Vespa Cloud

Cloning applications and data

This is a guide on how to replicate a Vespa application in different environments, with or without data. Use cases for cloning include:

Get a copy of the application and (some) data on a laptop to work offline, or attach a debugger.
Deploy local experiments to the dev environment to easily cooperate and share.
Set up a copy of the application and (some) data to test a new major version of Vespa.
Replicate a bug report in a non-production environment.
Set up a copy of the application and (some) data in a prod environment to experiment with a CI/CD pipeline, without touching the current production serving.
Onboard a new team member by setting up a copy of the application and test data in a dev environment.
Clone to a perf environment for load testing.

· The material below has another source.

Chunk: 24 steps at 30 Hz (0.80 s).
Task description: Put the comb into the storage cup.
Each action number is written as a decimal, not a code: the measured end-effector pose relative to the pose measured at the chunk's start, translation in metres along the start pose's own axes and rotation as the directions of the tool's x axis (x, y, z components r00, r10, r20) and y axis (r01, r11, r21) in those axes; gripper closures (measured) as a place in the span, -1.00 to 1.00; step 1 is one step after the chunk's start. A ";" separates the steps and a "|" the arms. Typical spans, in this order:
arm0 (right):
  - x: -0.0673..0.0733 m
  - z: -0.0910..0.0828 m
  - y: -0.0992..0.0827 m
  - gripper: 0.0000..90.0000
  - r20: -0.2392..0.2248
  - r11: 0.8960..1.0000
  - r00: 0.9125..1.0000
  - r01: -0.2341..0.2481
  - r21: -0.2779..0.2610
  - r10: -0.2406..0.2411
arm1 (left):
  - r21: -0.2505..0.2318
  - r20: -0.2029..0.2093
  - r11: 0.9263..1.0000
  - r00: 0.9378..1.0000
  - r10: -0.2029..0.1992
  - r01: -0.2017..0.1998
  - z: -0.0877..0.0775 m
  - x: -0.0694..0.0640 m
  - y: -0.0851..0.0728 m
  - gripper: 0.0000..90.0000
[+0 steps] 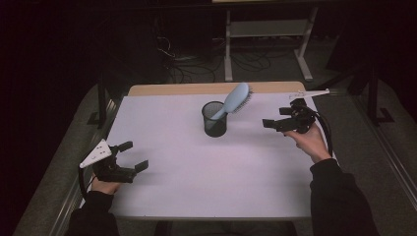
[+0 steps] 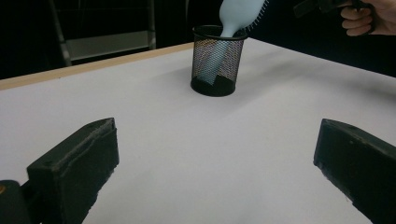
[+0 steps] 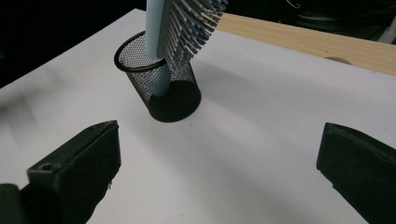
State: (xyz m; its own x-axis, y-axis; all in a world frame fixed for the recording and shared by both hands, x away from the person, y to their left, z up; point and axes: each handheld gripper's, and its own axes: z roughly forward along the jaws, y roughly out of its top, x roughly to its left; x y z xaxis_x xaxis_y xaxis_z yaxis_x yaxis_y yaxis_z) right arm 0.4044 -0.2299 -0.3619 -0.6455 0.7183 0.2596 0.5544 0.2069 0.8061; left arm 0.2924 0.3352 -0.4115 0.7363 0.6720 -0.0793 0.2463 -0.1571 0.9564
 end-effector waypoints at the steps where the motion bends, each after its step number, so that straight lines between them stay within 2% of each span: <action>1: 0.001 -0.001 -0.001 -1.00 0.003 1.000 1.000 0.003 0.003 -0.003 | -0.001 0.000 1.000 1.000 -0.002 0.002 0.000 0.000 0.000 -1.00; 9: 0.002 -0.014 -0.008 -1.00 0.017 1.000 1.000 0.008 -0.014 -0.008 | -0.003 -0.002 1.000 1.000 -0.009 0.009 -0.001 0.001 -0.001 -1.00; 24: 0.001 -0.033 -0.028 -1.00 0.010 0.999 1.000 -0.009 -0.045 0.010 | 0.000 -0.005 1.000 1.000 -0.014 0.014 -0.002 0.002 -0.002 -1.00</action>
State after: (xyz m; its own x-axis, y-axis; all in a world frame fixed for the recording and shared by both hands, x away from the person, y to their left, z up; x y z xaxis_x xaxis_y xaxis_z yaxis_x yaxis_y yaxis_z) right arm 0.3715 -0.2569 -0.3664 -0.6345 0.7271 0.2620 0.5363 0.1701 0.8267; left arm 0.2922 0.3378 -0.4129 0.7298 0.6775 -0.0914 0.2567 -0.1477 0.9551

This guide uses applications. One can also use instances, but that will not work across Vespa major versions on Vespa Cloud - refer to tenant, applications, instances for details.

Vespa Cloud has different environments dev/perf and prod, with different characteristics - details. Clone to dev/perf for short-lived experiments/development, use prod for serving applications with a CI/CD pipeline.

As some steps are similar, it is a good idea to read through all, as details are added only the first time for brevity. Examples are based on the album-recommendation sample application.

Note: When done, it is easy to tear down resources in Vespa Cloud. E.g., https://console.vespa-cloud.com/tenant/mytenant/application/myapp/prod/deploy or https://console.vespa-cloud.com/tenant/mytenant/application/myapp/dev/instance/default to find a delete-link. Instances in dev/perf environments are auto-expired (details), so application cloning is a safe way to work with Vespa. Find more information in deleting applications.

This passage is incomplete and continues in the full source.